- German film poster
- German: Peter Voss, der Millionendieb
- Directed by: Ewald André Dupont
- Written by: Albrecht Joseph Bruno Frank Ewald André Dupont
- Based on: Peter Voss, Thief of Millions by Ewald Gerhard Seeliger
- Produced by: Karl Grune
- Starring: Willi Forst; Alice Treff; Paul Hörbiger; Ida Wüst;
- Cinematography: Friedl Behn-Grund
- Music by: Peter Kreuder
- Production company: Münchner Lichtspielkunst
- Distributed by: Bavaria Film
- Release date: 22 March 1932;
- Running time: 104 minutes
- Country: Germany
- Language: German

= Peter Voss, Thief of Millions (1932 film) =

1932 film directed by Ewald André Dupont

Peter Voss, Thief of Millions (German: Peter Voss, der Millionendieb) is a 1932 German comedy crime film directed by Ewald André Dupont and starring Willi Forst, Alice Treff, and Paul Hörbiger. It was based on the 1913 novel of the same title by Ewald Gerhard Seeliger which has been adapted into a number of films including previously in 1921 and later in 1946. It was the second to last film made by Dupont in Germany before he was forced to flee to the United States following the rise of the Nazi Party.
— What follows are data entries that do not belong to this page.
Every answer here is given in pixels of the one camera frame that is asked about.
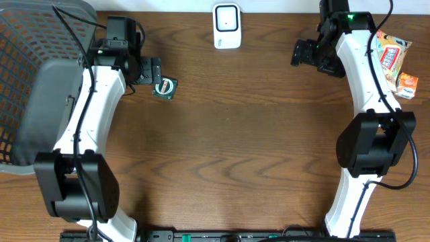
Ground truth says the dark green round-label pack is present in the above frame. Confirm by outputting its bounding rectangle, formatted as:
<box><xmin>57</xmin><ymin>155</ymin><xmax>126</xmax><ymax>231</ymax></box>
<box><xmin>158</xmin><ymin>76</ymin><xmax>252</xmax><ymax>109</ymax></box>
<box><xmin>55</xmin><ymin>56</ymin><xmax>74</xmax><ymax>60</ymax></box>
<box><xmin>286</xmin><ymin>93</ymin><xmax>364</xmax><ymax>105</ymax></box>
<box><xmin>152</xmin><ymin>77</ymin><xmax>178</xmax><ymax>101</ymax></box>

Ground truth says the large beige snack bag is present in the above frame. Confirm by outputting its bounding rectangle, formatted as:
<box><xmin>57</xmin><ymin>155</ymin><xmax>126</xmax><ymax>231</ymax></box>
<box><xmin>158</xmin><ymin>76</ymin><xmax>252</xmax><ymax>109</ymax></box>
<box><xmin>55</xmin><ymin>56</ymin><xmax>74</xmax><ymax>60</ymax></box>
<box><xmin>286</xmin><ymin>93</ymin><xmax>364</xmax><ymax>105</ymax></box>
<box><xmin>376</xmin><ymin>30</ymin><xmax>412</xmax><ymax>92</ymax></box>

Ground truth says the orange tissue pack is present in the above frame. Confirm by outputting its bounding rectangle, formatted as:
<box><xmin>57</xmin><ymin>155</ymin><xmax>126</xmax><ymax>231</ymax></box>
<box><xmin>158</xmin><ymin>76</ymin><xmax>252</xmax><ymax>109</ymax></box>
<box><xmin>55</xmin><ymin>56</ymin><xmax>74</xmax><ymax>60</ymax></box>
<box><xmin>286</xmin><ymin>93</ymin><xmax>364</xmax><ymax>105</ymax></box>
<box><xmin>395</xmin><ymin>73</ymin><xmax>419</xmax><ymax>99</ymax></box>

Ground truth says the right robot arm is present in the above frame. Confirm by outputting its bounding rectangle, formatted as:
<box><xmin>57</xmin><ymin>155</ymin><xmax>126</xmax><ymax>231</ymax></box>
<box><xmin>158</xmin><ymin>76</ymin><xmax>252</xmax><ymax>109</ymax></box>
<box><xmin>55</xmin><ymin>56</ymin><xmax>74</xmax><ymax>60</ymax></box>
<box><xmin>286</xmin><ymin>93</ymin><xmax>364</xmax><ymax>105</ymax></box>
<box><xmin>291</xmin><ymin>0</ymin><xmax>418</xmax><ymax>241</ymax></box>

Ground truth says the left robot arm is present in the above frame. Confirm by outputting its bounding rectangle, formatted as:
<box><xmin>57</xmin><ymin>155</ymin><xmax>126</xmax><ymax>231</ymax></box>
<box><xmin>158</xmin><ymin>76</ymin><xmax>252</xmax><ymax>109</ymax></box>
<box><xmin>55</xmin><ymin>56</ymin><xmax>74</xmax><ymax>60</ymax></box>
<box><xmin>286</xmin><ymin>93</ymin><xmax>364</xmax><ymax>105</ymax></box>
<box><xmin>34</xmin><ymin>15</ymin><xmax>161</xmax><ymax>241</ymax></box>

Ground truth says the white barcode scanner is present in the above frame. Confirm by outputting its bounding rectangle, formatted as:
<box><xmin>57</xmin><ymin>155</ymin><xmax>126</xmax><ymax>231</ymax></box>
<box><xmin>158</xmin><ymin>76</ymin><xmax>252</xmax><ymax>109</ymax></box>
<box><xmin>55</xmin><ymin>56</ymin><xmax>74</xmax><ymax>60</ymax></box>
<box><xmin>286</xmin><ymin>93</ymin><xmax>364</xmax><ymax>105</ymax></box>
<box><xmin>212</xmin><ymin>3</ymin><xmax>242</xmax><ymax>49</ymax></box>

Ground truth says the grey plastic shopping basket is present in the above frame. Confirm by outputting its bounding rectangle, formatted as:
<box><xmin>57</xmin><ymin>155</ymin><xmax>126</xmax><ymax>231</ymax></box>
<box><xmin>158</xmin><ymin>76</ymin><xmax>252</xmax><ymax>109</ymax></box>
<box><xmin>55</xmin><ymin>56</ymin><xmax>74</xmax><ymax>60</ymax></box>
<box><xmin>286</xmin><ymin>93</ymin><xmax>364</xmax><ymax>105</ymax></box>
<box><xmin>1</xmin><ymin>0</ymin><xmax>97</xmax><ymax>175</ymax></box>

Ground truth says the left black cable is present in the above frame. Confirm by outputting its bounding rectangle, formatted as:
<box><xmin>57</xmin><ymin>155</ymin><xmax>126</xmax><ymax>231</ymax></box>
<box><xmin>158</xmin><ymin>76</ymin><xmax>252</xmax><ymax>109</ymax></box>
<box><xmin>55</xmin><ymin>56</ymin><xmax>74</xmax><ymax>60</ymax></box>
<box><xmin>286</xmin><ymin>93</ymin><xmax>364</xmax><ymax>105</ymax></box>
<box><xmin>52</xmin><ymin>5</ymin><xmax>112</xmax><ymax>242</ymax></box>

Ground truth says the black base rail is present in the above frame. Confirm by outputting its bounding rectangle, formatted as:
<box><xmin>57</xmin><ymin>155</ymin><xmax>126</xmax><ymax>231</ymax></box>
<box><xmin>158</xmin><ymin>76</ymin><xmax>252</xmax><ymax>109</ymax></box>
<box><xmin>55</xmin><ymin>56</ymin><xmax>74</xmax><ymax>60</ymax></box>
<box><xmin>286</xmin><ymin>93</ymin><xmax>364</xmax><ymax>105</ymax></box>
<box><xmin>58</xmin><ymin>228</ymin><xmax>397</xmax><ymax>242</ymax></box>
It was shot at the Emelka Studios in Munich with location shooting in Marseille. The film's sets were designed by the art directors Ludwig Reiber and Willy Reiber.

==Cast==
- Willi Forst as Peter Voß
- Alice Treff as Polly
- Paul Hörbiger as Bobby Dodd
- Ida Wüst as Madame Bianca
- Otto Wernicke as Pitt
- Hans Hermann Schaufuß as Schilling
- Edith d'Amara as Schilling's secretary
- Johannes Roth as asthmatical man
- Josef Eichheim as Plaschke
- Will Dohm as night club's innkeeper
- Willi Schaeffers as Arab
- Gregori Chmara as Pasha
- Luise Werckmeister as female corporal
- Aenne Goerling as chanteuse
- Therese Giehse as cleaner
- Kurt Horwitz as 1st broker
- O. E. Hasse as 2nd broker
- Henri Hertsch as 3rd broker
- Erika Mann as 1st tour guide
- Rudolf Amend as 2nd tour guide
- Fritz Schlenk as Purser
- Reinhold Bernt as newspaper man

== Bibliography ==
- Klaus, Ulrich J. Deutsche Tonfilme: Jahrgang 1932. Klaus-Archiv, 1988.